ROME—In the northern Italian region of Lombardy, the epicenter of the novel coronavirus outbreak that erupted on Feb. 21, doctors say they are now practicing “disaster medicine.”
The term comes from wars and natural disasters, when emergency doctors use triage, prioritizing the order of treatment to decide who they will use scarce resources to try to save, and who they will let go.
This surely is not meant to be applied in modern hospitals in the economic powerhouse of the fourth largest economy in Europe, but such are the times.
Doctors in Lombardy are now disastrously short of intensive care beds and respirators to treat the worst cases of COVID-19, the disease caused by the novel coronavirus. So they are no longer doling out intensive care beds to the first to arrive, but to those expected to live the longest. Age is not the only factor, but roughly speaking the older you are, the lower you are on the priority list.
Confirmed infections across Italy are shockingly high, with 10,149 cases as of Tuesday and 631 deaths, second only to China where the outbreak began. But even more alarming is the fatality rate, which is running at 5 percent nationwide and 6 percent in Lombardy, compared to the World Health Organization’s global average of 3.4 percent.
Italy’s head of the National Institutes of Health, Dr. Giovanni Rezza, says the high rate comes down to math. Since Italy has the second oldest population after Japan, and the coronavirus is particularly hard on the elderly, they are hard to save. Of Italy’s 631 deaths so far, the median age is 80.
But increasingly over the last few days, those who die are younger. People in their fifties are now on the list. Even though almost everyone who perishes with the virus has underlying conditions, the health care system is now forced to look, essentially, at who is worth saving.
Take the case of Patient One, the 38-year-old Unilever worker who was the first in Lombardy to contract COVID-19 on Feb. 21 after trying desperately to get someone to test him. Because he had no ties to China, he went from clinic to clinic until someone took him seriously, spreading the virus as he went. He got out of intensive care on Monday after nearly three long weeks. He is still testing positive for the virus, but he is no longer on a respirator. He has no underlying conditions and the disease nearly killed him.

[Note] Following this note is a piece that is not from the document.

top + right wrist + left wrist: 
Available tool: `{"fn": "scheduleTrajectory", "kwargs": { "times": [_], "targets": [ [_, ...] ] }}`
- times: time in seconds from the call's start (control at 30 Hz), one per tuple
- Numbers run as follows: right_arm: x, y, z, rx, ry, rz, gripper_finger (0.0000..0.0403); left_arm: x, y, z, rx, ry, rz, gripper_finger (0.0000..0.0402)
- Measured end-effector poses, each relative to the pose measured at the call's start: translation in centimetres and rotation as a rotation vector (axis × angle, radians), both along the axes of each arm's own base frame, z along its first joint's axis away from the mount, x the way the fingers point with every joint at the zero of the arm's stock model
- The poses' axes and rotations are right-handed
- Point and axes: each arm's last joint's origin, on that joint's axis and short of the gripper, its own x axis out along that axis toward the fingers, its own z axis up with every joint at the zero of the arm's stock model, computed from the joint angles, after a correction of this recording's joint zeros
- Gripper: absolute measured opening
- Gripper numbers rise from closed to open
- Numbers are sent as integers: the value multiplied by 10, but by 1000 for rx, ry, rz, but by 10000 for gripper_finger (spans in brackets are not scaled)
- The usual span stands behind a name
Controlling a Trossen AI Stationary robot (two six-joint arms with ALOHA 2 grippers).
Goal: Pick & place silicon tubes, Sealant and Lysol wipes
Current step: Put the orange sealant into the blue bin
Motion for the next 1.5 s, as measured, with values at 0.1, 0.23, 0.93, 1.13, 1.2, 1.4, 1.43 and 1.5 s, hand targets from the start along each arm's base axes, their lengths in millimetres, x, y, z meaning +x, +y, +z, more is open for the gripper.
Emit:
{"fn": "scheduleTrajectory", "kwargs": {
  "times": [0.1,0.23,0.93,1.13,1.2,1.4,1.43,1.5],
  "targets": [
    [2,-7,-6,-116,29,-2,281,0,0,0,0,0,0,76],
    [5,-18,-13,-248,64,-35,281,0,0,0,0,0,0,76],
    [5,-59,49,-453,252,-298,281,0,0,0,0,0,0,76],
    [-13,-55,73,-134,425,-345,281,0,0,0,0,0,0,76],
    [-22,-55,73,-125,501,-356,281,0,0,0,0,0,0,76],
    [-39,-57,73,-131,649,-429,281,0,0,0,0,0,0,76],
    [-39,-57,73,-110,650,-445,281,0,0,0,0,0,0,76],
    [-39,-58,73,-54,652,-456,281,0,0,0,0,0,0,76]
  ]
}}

Dr. Guido Giustetto, the head of the medical association of Piedmont, another hard-hit area in the north, suggested that choosing not to give an elderly person with a complicated medical history an ICU bed often happens. “It’s a reasoning that our colleagues make,” he said at a press conference Monday. “It becomes dramatic if, rather than doing it under normal situations, they do it because the beds are so scarce that someone might not have access to medical care, like now.”
Italy’s Society of Anesthesiology and Intensive Care sent out 15 ethical recommendations for the virus when considering who to prioritize. One recommendation is that, in a situation like Lombardy’s where there are severe shortages of health resources, doctors must “aim to ensure intensive treatments for patients with greater chances of therapeutic success: it is therefore a matter of prioritizing the ‘greatest life expectancy.’ The need for intensive care must therefore be integrated with other elements of ‘clinical suitability.’”
The fear now is that if the draconian measures Italy is taking to try to contain the virus fail, the spread will be far more deadly in Italy’s poorer southern regions, where health care facilities are far less developed. The Lombardy region already has borrowed beds, and converted operating rooms and even hallways into intensive care units to try to treat the now 466 patients who need ICUs. They are still grotesquely unable to keep up with the growing number of afflicted.
Italy’s Society of Anesthesiology and Intensive Care guidelines also include a pragmatic, albeit worst case scenario. “The availability of resources does not usually enter the decision-making process and the choices of the individual case until the resources become so scarce that they do not allow to treat all patients who could hypothetically benefit from a specific clinical treatment,” the guidelines state. “Patients and their relatives concerned by the application of the criteria must be informed of the extraordinary nature of the measures in place, as a matter of transparency and maintaining trust in the public health service.”
Dr. Massimo Galli, head of infectious disease at Milan’s Sacco Hospital, made a sobering comparison on Italian TV Monday night. The number of infections registered in Lombardy alone are almost identical to the number registered in Wuhan in late January. “Unfortunately we’re only at the beginning,” he said.